Work request -
Copy out the listing below, keeping every character as is.

Data extract -
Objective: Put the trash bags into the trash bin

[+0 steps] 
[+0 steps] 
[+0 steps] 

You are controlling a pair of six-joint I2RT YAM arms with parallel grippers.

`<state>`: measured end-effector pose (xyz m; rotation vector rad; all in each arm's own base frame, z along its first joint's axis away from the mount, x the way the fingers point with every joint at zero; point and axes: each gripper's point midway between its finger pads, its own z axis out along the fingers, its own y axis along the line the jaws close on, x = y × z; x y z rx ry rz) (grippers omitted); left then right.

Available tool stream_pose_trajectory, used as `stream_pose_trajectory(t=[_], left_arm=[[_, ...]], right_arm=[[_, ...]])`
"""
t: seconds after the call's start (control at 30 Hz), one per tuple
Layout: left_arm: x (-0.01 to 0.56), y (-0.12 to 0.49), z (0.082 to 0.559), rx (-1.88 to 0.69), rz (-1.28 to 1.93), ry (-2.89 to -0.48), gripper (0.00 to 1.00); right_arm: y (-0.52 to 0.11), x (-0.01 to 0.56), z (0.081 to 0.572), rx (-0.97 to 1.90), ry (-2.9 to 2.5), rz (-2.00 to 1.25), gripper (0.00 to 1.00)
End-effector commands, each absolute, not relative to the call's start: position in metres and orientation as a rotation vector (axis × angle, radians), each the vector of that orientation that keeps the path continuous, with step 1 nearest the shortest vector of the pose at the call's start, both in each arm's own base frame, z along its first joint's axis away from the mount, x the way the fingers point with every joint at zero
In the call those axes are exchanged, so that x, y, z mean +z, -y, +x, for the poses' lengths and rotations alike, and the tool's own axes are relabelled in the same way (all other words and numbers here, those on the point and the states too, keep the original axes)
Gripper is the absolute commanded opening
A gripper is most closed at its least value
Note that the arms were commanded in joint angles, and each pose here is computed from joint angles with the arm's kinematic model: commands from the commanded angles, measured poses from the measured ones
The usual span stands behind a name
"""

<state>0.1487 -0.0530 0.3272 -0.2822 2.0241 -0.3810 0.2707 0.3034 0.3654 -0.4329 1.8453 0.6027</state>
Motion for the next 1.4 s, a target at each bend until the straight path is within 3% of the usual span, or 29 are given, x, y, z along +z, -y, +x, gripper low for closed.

Final answer -
Objective: Put the trash bags into the trash bin

[+0 steps] 
[+0 steps] 
[+0 steps] 

You are controlling a pair of six-joint I2RT YAM arms with parallel grippers.

`<state>`: measured end-effector pose (xyz m; rotation vector rad; all in each arm's own base frame, z along its first joint's axis away from the mount, x the way the fingers point with every joint at zero; point and axes: each gripper's point midway between its finger pads, its own z axis out along the fingers, its own y axis along the line the jaws close on, x = y × z; x y z rx ry rz) (grippers omitted); left then right.

Available tool stream_pose_trajectory, used as `stream_pose_trajectory(t=[_], left_arm=[[_, ...]], right_arm=[[_, ...]])`
"""
t: seconds after the call's start (control at 30 Hz), one per tuple
Layout: left_arm: x (-0.01 to 0.56), y (-0.12 to 0.49), z (0.082 to 0.559), rx (-1.88 to 0.69), rz (-1.28 to 1.93), ry (-2.89 to -0.48), gripper (0.00 to 1.00); right_arm: y (-0.52 to 0.11), x (-0.01 to 0.56), z (0.081 to 0.572), rx (-0.97 to 1.90), ry (-2.9 to 2.5), rz (-2.00 to 1.25), gripper (0.00 to 1.00)
End-effector commands, each absolute, not relative to the call's start: position in metres and orientation as a rotation vector (axis × angle, radians), each the vector of that orientation that keeps the path continuous, with step 1 nearest the shortest vector of the pose at the call's start, both in each arm's own base frame, z along its first joint's axis away from the mount, x the way the fingers point with every joint at zero
In the call those axes are exchanged, so that x, y, z mean +z, -y, +x, for the poses' lengths and rotations alike, and the tool's own axes are relabelled in the same way (all other words and numbers here, those on the point and the states too, keep the original axes)
Gripper is the absolute commanded opening
A gripper is most closed at its least value
Note that the arms were commanded in joint angles, and each pose here is computed from joint angles with the arm's kinematic model: commands from the commanded angles, measured poses from the measured ones
The usual span stands behind a name
"""

<state>0.1487 -0.0530 0.3272 -0.2822 2.0241 -0.3810 0.2707 0.3034 0.3654 -0.4329 1.8453 0.6027</state>
Motion for the next 1.4 s, a target at each bend until the straight path is within 3% of the usual span, or 29 are given, x, y, z along +z, -y, +x, gripper low for closed.

The output is complete as it stands.